▼
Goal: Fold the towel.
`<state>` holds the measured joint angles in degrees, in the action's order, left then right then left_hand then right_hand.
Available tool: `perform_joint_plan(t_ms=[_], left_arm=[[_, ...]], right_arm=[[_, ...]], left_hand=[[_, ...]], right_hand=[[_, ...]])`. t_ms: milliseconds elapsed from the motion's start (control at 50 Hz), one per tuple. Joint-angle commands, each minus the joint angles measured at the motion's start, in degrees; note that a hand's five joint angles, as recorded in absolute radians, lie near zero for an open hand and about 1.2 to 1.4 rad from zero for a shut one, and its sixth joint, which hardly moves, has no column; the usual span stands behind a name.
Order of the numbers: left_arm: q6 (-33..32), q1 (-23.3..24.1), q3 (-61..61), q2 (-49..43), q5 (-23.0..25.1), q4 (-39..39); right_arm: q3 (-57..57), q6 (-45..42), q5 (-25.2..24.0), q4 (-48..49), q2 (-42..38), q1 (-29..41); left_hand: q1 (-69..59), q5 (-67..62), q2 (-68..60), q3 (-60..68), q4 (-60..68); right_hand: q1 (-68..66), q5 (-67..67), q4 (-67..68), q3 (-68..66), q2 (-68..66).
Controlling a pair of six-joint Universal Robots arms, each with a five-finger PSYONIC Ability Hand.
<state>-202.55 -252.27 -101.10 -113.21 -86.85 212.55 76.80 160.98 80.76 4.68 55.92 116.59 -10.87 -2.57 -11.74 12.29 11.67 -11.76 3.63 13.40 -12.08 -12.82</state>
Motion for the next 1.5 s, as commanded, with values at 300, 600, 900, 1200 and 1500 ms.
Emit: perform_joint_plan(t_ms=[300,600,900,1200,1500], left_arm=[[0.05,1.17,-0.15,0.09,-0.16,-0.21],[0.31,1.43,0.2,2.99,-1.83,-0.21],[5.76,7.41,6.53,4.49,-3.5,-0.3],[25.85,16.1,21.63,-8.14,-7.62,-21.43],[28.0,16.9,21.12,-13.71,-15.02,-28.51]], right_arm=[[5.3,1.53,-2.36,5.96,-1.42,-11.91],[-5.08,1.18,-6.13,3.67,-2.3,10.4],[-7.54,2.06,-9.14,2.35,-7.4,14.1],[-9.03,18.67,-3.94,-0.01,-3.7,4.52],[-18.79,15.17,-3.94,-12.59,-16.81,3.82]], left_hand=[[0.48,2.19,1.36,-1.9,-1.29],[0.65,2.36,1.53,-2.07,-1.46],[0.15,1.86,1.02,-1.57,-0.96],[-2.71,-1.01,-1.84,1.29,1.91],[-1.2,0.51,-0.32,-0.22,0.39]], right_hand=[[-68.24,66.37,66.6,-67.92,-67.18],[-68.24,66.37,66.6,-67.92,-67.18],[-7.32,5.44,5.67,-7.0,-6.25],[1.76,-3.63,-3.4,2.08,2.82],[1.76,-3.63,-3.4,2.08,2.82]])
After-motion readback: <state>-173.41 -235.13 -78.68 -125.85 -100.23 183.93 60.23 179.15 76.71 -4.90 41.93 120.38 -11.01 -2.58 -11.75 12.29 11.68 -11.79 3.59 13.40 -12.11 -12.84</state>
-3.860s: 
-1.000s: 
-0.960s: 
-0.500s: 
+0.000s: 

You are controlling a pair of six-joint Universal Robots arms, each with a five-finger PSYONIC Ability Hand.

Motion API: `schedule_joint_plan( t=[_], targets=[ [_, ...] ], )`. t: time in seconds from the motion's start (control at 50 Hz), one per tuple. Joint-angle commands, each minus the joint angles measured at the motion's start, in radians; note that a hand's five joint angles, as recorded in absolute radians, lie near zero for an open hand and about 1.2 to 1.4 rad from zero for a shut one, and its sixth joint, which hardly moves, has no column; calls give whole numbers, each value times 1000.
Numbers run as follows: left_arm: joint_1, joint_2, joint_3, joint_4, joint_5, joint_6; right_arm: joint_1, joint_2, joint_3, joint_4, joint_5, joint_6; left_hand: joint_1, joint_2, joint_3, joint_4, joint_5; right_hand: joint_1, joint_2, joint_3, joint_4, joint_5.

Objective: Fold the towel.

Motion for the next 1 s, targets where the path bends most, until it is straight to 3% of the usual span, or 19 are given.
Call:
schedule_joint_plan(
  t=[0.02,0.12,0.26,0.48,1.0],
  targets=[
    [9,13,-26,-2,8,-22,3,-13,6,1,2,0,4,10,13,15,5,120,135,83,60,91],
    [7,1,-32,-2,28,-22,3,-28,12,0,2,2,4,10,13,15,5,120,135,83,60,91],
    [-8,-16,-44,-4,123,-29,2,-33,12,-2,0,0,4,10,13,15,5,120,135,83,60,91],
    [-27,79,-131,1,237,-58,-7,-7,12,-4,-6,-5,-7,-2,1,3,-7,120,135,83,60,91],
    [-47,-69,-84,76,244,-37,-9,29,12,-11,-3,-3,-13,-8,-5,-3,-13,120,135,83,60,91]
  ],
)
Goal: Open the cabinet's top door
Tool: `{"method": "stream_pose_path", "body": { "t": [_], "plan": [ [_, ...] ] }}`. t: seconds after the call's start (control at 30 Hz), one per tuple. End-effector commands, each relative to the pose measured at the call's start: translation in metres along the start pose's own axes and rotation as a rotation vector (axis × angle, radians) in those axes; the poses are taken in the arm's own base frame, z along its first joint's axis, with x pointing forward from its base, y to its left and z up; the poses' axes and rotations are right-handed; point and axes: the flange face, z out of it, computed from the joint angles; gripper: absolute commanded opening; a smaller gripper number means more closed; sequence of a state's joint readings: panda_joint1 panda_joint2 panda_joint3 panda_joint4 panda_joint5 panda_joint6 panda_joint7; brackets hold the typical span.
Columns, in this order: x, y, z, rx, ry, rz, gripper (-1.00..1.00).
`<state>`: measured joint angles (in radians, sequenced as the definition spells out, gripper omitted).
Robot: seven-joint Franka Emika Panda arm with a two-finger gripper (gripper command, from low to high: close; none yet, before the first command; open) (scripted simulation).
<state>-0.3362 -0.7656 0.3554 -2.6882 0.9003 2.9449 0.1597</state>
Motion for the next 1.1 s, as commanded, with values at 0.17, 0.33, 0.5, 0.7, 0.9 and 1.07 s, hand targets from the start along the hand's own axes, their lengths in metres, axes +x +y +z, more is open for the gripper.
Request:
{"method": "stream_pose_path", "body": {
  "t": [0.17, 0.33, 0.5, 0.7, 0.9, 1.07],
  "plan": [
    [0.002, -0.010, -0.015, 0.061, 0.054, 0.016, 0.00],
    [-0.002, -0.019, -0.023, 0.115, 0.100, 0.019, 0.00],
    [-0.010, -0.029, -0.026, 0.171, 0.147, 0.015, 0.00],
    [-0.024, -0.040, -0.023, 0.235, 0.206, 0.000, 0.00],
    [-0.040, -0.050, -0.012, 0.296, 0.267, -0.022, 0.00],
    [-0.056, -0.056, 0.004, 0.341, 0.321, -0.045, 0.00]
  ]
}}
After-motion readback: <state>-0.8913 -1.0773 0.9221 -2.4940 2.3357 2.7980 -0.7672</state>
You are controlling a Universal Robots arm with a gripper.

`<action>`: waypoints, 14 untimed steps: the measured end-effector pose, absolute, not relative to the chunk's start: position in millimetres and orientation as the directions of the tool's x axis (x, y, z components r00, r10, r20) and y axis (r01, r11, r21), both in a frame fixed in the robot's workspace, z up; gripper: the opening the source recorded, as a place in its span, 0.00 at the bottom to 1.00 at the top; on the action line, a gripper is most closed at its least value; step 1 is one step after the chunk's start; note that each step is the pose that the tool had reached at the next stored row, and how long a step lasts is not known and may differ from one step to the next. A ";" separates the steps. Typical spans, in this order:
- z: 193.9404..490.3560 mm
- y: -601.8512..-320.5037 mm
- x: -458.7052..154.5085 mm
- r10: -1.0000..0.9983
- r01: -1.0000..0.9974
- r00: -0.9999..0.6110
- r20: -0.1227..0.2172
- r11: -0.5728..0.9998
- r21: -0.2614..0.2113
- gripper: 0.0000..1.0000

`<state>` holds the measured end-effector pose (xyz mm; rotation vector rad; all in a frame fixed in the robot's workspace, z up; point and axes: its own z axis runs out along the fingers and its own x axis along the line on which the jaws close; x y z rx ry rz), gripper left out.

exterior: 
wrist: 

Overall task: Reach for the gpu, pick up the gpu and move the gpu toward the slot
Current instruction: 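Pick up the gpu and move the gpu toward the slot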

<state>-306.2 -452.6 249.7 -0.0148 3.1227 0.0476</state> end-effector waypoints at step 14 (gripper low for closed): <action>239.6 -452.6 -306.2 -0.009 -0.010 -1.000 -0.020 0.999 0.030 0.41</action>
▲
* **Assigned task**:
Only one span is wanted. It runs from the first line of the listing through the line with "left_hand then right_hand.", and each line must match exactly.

* **Your response**:
Goal: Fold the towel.
`<state>` holds the measured joint angles in degrees, in the action's order, left then right then left_hand then right_hand.

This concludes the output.